Since the submission of my last blog post about deaf individuals and some of their negative experiences in counseling, I have been seriously touched and somewhat humbled by the outpouring of communication I have received not only from counselors and counseling students; but also from deaf and hard of hearing individuals themselves. Many had stories of their own to share, some were hoping for assistance in finding referrals and support; while others had questions as to how they can help and what they can do to improve counseling services for the deaf and hard of hearing – mainly for individuals who use American Sign Language (ASL) as their primary means of communication.
I thought it may be of benefit to share with other counselors, through this blog posting, some of the ideas and thoughts I have shared via email with others. The million dollar question seemed to be where people can learn sign language and what should come first – mastery of the language prior to counselor training or vice versa. Here are some ideas that I have shared:
ASL can be learned at any time. It doesn’t require anything more than motivation and a willingness to learn.
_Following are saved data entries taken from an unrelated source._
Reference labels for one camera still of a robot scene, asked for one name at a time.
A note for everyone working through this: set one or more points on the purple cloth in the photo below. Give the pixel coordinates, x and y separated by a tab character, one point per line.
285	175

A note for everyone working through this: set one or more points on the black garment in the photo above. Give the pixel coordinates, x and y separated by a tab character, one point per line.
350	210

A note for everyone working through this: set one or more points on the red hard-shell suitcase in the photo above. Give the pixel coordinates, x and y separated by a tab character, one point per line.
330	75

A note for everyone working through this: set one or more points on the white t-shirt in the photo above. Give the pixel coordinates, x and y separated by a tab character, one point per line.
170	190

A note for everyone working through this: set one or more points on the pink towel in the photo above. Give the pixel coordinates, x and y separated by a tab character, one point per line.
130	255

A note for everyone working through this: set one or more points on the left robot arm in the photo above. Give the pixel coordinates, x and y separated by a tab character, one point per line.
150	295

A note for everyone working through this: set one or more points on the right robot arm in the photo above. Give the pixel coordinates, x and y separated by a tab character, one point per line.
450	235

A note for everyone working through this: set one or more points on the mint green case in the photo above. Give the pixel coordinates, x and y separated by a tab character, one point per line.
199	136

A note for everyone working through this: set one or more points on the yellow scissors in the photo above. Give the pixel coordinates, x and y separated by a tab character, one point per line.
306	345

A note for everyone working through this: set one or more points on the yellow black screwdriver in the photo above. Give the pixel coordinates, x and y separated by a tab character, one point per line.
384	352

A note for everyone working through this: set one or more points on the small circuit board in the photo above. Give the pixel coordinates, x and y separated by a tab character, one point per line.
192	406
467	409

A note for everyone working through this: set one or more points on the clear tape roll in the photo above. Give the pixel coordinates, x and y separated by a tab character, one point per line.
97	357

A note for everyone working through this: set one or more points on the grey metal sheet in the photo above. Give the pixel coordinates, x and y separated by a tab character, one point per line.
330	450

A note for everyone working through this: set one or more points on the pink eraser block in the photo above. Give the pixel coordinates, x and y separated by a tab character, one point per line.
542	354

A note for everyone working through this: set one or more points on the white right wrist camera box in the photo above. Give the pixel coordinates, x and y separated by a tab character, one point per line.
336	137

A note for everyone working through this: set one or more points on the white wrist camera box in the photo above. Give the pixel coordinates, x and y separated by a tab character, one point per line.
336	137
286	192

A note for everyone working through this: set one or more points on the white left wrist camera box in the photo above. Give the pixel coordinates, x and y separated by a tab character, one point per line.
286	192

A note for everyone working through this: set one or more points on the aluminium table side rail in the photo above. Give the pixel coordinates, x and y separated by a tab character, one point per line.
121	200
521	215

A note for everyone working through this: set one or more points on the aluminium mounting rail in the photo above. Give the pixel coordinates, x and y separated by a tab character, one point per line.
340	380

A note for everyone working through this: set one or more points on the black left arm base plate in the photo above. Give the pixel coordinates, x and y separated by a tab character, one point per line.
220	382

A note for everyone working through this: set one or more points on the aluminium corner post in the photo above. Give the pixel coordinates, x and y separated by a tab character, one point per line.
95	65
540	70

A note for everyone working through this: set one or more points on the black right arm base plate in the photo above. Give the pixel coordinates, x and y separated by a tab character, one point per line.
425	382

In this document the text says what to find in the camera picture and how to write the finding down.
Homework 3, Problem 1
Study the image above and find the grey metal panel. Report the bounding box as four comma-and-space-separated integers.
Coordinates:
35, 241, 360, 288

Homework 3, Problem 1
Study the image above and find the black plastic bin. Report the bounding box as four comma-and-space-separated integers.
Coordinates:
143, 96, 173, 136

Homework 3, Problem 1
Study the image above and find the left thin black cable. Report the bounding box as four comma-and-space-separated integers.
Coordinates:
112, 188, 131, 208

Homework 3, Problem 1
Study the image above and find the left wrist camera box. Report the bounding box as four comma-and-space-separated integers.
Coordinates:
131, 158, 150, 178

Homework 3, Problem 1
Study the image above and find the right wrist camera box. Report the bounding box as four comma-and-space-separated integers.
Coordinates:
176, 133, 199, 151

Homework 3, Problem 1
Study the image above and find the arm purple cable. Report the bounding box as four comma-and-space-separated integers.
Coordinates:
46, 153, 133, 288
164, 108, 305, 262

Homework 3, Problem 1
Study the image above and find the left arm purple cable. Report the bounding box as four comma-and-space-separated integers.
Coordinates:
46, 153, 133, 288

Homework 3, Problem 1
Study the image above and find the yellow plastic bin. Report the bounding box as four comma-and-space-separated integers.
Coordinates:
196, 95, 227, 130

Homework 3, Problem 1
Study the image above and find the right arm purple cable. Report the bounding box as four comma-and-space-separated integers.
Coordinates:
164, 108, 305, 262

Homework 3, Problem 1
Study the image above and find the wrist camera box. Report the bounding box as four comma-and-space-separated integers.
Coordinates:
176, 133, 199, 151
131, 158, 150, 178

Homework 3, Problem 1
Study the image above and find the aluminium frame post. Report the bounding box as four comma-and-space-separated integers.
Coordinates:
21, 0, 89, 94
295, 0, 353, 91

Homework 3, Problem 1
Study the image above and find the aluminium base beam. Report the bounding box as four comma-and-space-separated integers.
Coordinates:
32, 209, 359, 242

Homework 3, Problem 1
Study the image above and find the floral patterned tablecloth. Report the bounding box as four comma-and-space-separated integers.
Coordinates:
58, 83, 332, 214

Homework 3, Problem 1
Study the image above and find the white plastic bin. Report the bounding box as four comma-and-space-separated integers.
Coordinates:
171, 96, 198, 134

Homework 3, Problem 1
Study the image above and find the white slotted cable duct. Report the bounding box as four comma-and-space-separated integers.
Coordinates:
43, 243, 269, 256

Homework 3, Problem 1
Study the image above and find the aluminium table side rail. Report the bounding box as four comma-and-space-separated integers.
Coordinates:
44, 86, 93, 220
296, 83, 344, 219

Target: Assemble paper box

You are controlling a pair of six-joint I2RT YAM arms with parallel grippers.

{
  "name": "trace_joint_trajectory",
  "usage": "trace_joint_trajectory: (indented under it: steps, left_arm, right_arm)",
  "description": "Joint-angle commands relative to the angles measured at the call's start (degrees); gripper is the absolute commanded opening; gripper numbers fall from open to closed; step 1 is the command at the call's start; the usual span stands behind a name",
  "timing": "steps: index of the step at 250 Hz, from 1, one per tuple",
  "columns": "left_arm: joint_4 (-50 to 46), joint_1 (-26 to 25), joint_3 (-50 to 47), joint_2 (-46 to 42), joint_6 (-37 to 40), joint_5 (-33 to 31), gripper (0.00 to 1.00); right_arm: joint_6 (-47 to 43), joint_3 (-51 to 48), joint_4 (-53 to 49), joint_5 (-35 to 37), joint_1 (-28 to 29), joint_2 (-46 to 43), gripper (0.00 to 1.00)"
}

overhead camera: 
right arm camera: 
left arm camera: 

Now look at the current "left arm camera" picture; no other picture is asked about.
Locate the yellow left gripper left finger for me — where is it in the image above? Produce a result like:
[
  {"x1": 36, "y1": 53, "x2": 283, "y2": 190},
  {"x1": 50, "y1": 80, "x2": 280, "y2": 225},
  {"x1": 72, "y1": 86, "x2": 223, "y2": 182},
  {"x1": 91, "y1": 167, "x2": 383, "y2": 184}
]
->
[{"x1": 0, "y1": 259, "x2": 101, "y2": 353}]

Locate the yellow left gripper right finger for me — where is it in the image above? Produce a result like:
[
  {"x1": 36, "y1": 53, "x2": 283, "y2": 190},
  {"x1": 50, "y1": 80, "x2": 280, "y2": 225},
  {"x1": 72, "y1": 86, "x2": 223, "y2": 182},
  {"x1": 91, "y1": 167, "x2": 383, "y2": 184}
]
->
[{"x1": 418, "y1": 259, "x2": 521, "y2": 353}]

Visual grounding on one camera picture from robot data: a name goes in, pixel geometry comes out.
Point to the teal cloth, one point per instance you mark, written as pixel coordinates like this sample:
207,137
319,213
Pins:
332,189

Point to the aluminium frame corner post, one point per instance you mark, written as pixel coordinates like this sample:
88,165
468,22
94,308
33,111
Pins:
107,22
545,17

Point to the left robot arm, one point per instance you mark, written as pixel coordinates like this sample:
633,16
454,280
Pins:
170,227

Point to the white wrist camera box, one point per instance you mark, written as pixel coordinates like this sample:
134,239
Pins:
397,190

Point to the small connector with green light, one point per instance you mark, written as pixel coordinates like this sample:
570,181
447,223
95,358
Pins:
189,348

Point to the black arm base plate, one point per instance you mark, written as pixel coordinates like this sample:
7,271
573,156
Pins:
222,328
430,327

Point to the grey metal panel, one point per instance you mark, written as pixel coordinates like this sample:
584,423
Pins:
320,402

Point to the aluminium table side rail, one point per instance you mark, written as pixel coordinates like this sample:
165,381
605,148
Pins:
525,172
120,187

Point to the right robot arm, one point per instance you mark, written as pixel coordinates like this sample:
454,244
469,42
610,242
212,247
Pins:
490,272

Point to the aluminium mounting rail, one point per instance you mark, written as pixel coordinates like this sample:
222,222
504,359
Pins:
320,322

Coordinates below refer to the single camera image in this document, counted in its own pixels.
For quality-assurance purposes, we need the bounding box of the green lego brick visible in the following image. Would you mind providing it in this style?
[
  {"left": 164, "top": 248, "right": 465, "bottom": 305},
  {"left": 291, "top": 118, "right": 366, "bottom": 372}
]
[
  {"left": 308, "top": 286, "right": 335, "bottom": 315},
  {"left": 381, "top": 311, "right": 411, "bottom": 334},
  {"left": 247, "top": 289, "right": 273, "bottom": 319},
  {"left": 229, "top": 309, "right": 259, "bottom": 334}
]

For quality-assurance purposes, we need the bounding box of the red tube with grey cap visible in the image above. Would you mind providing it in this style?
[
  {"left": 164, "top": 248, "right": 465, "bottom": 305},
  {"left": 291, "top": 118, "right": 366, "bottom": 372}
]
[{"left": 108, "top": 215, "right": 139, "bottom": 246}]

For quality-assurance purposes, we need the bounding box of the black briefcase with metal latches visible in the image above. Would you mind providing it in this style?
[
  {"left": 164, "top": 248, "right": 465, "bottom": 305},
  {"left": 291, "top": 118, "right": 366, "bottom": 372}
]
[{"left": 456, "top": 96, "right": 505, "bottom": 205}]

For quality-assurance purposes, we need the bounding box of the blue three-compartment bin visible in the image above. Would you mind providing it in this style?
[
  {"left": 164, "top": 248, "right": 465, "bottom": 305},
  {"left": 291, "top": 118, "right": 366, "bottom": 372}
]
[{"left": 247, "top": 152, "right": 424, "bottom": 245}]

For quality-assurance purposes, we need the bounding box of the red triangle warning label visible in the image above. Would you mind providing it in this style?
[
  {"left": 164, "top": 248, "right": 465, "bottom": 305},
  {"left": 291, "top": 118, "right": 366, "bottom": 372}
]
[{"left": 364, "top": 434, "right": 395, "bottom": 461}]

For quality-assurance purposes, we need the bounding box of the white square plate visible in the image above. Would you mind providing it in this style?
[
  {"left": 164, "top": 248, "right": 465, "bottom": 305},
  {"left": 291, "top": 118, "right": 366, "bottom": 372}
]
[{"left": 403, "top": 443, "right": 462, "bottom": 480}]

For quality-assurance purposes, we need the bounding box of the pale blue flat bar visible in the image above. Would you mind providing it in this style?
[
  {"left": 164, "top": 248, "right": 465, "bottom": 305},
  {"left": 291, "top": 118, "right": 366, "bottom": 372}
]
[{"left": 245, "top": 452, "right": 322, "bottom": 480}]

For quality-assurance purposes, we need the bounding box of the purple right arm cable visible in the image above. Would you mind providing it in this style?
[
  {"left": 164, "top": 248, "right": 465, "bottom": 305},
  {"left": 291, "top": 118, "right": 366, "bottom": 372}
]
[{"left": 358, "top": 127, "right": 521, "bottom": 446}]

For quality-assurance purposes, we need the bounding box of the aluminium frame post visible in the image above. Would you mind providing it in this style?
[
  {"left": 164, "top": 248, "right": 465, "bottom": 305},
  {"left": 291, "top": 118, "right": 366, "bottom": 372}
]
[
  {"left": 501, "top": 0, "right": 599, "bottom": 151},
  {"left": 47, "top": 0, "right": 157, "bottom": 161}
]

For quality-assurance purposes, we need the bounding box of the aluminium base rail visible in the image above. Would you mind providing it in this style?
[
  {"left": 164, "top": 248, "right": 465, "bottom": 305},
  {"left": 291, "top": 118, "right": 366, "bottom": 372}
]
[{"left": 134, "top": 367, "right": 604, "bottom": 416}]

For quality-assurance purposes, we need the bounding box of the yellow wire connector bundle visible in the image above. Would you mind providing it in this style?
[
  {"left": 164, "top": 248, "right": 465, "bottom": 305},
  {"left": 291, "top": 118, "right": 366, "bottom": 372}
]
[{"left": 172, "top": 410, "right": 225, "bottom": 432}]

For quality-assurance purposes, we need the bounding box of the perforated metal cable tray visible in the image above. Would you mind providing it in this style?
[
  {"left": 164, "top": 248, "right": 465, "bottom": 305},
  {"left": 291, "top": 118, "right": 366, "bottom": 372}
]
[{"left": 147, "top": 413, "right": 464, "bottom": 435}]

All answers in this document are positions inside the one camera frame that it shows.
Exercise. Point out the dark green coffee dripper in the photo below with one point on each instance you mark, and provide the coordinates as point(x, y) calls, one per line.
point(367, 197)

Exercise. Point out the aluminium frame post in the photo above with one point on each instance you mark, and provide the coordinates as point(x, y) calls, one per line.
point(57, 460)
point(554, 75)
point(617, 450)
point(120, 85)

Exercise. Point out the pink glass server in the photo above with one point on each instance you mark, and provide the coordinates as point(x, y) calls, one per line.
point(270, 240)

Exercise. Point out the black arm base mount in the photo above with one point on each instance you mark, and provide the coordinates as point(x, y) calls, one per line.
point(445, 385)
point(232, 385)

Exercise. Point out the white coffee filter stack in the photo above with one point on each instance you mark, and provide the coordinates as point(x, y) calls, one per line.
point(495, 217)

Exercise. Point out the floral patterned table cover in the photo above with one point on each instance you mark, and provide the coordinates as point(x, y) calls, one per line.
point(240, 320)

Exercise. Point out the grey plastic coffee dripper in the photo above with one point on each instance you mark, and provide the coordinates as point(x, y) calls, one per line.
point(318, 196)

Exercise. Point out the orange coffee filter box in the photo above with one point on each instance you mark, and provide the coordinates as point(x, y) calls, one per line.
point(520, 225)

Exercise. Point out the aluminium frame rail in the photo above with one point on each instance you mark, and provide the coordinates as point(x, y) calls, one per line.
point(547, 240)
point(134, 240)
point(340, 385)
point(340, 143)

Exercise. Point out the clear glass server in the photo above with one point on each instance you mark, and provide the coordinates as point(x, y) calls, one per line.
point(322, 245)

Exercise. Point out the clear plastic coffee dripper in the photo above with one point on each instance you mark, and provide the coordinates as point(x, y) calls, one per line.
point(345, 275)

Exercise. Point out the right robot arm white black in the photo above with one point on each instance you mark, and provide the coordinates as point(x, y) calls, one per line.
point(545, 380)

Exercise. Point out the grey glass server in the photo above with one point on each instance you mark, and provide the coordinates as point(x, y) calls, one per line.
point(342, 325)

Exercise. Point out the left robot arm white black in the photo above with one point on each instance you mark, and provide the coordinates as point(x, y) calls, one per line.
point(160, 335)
An advanced degree in linguistics, counselor certification, or other prerequisite training is unnecessary. No matter where someone is in their quest to become a counselor or earn an advanced degree in the field, it is always beneficial to learn to communicate in sign language. Basic sign language, being able to finger spell your name or know how to communicate greetings or general indications, can be of tremendous help not just in working with deaf and hard of hearing clients, but also in nonverbal communication for those with other challenges.
It can also be therapeutic…I have had several people tell me they gained self confidence in their presentation of self as well as creativity in expression through training in sign language. Joining a sign language class can also open up doors to new communities of people that one would previously lack access to. Often, classes are held at schools for the deaf where interaction with new parents of deaf children, newly hard of hearing individuals, and people excited at the prospect of learning a new skill can freely interact together and engage in activities and exercises designed to promote self-expression.
Many people can find these classes through their community schools and churches. Often there are ‘meet up’ groups where hearing can engage in interaction with those communicating in sign language in a coffee shop or bookstore. Looking online for deaf events is another great way to embark on this journey – attending a deaf comedy night, a deaf professional happy hour, or even a community volunteer event to raise money for deaf schools or charities can be another medium.
While there are a tremendous amount of classes that can be enrolled in at cost – such as through community colleges and larger universities, online training via Skype and webcam, etc.; the very best way to learn sign language and about the deaf culture in general is to interact with deaf people. Learn from them. Engage. Try your hand at communication even if you’re all thumbs and elbows in the beginning – the very best way to learn is to dive in head first and crack open “The Joy of Signing” later.
Gallaudet University has various psychology degrees where hearing people can obtain the best of both worlds – gaining both a counselor education and an exposure to the language and culture of the deaf. It’s not a requirement that students have hearing loss to apply or enroll in Gallaudet. I have known several people (some hearing and others with various degrees of hearing loss) who attended school on the campus, beginning with little or no signing skills, who quickly advanced in their communication abilities – both being able to communicate in sign language themselves and being able to understand sign language communicated to them.
There really is no right or wrong way to go about it. Some people complete counseling degrees while socially gaining sign language schools and picking up on more intense training upon completion of their degrees – especially if they are hoping to specialize in counseling for individuals with hearing loss. Others often focus their education on sign language interpreter training programs and go on to work as professional interpreters, later receiving counseling degrees and transitioning one line of work into the other – or even maintaining both by respecting professional boundaries and confidentiality of the deaf community they are working in.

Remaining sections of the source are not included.